▶ **Task description**
Which lines below mention "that"? Pick each one out.

▶ **Data for review**
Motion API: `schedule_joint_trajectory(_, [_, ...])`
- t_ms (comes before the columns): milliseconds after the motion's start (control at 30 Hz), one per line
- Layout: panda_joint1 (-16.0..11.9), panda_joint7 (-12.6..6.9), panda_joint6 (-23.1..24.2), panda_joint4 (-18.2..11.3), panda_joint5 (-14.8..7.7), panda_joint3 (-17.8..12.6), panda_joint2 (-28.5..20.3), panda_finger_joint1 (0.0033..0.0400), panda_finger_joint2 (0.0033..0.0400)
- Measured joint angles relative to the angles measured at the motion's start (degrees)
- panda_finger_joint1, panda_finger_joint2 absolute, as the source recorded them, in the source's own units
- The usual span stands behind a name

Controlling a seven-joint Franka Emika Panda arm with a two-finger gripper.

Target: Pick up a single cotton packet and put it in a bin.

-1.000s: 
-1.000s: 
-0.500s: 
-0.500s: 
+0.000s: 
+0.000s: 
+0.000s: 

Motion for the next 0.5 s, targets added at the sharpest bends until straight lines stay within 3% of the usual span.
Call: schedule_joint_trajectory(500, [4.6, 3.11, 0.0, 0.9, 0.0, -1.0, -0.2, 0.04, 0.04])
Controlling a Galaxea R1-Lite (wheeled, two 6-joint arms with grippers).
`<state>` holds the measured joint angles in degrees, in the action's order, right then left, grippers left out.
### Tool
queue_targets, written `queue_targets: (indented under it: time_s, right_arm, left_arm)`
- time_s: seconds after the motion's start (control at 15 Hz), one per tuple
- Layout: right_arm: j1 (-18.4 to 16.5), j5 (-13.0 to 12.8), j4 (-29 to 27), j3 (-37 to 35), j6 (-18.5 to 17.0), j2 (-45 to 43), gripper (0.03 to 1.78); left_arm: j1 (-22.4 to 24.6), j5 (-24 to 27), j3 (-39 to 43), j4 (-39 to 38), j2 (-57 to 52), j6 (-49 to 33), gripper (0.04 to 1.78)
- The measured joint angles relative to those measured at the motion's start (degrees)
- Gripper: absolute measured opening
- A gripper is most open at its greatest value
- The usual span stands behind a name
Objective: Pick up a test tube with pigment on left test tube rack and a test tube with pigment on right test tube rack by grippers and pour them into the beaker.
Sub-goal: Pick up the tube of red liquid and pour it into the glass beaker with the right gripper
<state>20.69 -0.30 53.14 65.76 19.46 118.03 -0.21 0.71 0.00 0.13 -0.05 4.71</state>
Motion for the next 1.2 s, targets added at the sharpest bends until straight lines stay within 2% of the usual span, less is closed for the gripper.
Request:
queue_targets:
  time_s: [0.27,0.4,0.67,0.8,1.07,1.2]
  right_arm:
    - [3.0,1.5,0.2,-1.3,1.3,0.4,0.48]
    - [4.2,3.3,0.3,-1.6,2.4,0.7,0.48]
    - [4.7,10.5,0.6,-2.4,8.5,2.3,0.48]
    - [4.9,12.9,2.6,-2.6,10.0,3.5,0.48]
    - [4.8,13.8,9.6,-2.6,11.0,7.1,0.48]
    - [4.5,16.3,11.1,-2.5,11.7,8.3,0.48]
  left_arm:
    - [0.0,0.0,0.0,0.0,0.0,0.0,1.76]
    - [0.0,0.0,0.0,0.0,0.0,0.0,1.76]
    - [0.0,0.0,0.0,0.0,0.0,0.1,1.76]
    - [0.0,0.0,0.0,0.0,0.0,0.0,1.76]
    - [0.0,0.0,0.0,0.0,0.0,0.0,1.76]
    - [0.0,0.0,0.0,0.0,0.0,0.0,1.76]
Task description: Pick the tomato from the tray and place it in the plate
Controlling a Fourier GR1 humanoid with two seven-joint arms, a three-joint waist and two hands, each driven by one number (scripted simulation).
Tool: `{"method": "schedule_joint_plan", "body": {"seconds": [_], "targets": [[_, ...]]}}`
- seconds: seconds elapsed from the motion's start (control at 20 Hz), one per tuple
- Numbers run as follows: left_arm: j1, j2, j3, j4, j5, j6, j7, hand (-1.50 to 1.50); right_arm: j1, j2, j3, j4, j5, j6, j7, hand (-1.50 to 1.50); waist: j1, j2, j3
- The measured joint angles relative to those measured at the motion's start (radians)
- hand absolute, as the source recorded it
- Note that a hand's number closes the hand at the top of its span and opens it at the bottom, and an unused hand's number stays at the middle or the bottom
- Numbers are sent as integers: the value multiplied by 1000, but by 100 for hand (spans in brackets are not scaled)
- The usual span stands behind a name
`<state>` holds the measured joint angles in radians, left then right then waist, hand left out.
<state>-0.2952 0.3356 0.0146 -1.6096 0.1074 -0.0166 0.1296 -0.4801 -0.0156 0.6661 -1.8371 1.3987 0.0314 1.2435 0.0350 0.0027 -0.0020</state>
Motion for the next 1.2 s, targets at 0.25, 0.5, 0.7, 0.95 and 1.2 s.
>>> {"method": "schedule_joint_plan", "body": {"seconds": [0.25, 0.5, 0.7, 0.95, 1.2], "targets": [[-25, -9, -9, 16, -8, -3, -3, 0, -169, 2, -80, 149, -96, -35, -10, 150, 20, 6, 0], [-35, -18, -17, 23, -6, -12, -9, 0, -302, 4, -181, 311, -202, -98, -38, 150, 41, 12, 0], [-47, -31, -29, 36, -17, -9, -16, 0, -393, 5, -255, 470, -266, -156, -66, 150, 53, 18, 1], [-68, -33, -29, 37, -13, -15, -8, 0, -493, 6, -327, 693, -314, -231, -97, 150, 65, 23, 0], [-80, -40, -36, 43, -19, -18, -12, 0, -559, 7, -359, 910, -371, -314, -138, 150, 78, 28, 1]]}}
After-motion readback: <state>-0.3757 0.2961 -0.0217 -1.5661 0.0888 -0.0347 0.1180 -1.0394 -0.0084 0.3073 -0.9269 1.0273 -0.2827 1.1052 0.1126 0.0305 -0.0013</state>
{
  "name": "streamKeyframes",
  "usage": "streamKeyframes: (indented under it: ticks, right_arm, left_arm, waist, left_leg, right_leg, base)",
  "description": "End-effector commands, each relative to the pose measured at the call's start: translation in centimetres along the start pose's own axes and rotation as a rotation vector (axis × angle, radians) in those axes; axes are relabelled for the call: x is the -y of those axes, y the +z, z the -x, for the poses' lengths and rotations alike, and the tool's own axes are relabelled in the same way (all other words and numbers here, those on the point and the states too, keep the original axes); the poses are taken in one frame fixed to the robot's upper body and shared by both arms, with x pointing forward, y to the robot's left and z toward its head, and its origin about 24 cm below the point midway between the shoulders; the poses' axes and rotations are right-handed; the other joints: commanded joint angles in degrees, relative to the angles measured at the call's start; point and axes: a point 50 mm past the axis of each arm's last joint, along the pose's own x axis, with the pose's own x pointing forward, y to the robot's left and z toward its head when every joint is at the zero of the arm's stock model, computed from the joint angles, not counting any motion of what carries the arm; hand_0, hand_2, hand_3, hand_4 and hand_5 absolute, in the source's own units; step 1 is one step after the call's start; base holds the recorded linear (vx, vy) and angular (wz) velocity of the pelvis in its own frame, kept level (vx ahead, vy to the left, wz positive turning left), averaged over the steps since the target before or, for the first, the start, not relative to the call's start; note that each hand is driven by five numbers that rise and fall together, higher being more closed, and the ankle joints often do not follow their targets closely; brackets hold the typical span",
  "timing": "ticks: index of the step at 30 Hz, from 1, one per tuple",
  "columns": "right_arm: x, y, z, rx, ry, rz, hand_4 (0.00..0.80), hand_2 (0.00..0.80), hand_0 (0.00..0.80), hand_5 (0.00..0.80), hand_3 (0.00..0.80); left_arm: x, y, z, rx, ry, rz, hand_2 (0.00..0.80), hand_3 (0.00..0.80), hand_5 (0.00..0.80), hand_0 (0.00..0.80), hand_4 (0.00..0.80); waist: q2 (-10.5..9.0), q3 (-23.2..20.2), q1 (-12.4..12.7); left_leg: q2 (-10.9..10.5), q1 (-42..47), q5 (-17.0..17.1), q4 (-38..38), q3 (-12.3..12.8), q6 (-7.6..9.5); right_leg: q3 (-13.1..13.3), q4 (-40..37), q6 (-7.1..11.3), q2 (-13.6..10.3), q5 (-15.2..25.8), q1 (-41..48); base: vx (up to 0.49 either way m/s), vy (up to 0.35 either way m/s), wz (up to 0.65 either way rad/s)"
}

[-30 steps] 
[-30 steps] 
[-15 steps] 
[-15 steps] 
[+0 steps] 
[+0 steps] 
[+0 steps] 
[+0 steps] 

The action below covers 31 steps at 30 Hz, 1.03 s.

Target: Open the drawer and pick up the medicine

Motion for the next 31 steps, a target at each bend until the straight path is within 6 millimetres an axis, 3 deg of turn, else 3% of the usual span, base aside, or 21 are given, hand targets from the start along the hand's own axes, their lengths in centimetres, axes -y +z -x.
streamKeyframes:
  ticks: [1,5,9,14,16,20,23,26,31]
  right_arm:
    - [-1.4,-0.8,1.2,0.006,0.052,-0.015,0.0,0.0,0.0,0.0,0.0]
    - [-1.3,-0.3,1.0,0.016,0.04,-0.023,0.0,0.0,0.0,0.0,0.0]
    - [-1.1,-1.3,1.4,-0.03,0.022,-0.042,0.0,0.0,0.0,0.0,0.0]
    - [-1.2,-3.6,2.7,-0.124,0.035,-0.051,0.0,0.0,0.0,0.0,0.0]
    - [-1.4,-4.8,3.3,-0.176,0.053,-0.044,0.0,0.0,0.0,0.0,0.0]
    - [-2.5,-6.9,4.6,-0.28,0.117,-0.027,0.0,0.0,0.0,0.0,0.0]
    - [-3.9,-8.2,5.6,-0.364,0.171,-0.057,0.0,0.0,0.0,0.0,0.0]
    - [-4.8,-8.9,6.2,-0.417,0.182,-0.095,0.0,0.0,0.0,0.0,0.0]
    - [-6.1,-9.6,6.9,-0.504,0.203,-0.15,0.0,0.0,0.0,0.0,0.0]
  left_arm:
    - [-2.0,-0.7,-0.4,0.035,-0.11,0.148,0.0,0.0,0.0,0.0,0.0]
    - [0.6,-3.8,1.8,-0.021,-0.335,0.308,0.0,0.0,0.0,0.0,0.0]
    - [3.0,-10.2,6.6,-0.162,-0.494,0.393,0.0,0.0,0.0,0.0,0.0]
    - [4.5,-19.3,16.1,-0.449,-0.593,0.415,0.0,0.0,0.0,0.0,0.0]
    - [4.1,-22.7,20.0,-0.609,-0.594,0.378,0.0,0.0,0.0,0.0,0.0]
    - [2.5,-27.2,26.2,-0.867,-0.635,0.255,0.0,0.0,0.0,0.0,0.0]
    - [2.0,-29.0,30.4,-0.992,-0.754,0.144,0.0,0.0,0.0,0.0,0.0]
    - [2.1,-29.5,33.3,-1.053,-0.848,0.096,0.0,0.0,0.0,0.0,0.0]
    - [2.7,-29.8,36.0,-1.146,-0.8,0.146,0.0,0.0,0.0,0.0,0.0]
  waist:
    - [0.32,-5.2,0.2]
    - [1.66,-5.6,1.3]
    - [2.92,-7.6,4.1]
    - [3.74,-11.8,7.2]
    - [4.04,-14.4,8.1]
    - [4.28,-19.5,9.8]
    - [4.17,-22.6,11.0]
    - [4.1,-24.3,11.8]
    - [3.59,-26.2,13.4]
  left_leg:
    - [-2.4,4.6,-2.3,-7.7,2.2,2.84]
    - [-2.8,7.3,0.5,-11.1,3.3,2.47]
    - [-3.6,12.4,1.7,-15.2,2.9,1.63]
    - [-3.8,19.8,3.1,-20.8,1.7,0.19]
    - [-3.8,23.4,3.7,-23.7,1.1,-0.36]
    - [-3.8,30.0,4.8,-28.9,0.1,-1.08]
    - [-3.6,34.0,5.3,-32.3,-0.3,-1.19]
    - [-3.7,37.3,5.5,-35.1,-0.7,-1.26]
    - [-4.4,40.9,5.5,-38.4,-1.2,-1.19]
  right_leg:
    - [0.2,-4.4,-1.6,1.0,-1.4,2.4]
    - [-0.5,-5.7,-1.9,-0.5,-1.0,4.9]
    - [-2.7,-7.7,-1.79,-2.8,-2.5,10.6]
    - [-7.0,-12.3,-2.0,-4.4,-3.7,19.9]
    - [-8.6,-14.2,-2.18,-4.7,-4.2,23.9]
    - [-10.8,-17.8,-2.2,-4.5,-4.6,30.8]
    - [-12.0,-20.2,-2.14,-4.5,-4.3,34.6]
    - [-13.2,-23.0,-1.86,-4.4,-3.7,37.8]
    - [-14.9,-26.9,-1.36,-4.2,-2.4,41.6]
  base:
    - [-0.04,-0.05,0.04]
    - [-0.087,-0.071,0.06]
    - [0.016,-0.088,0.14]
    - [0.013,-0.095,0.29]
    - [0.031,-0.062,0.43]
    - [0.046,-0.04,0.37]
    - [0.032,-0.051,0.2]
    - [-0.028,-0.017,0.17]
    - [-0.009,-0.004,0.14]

▶ **Response to the exercise**
- Note that a hand's number closes the hand at the top of its span and opens it at the bottom, and an unused hand's number stays at the middle or the bottom
  "description": "End-effector commands, each relative to the pose measured at the call's start: translation in centimetres along the start pose's own axes and rotation as a rotation vector (axis × angle, radians) in those axes; axes are relabelled for the call: x is the -y of those axes, y the +z, z the -x, for the poses' lengths and rotations alike, and the tool's own axes are relabelled in the same way (all other words and numbers here, those on the point and the states too, keep the original axes); the poses are taken in one frame fixed to the robot's upper body and shared by both arms, with x pointing forward, y to the robot's left and z toward its head, and its origin about 24 cm below the point midway between the shoulders; the poses' axes and rotations are right-handed; the other joints: commanded joint angles in degrees, relative to the angles measured at the call's start; point and axes: a point 50 mm past the axis of each arm's last joint, along the pose's own x axis, with the pose's own x pointing forward, y to the robot's left and z toward its head when every joint is at the zero of the arm's stock model, computed from the joint angles, not counting any motion of what carries the arm; hand_0, hand_2, hand_3, hand_4 and hand_5 absolute, in the source's own units; step 1 is one step after the call's start; base holds the recorded linear (vx, vy) and angular (wz) velocity of the pelvis in its own frame, kept level (vx ahead, vy to the left, wz positive turning left), averaged over the steps since the target before or, for the first, the start, not relative to the call's start; note that each hand is driven by five numbers that rise and fall together, higher being more closed, and the ankle joints often do not follow their targets closely; brackets hold the typical span",

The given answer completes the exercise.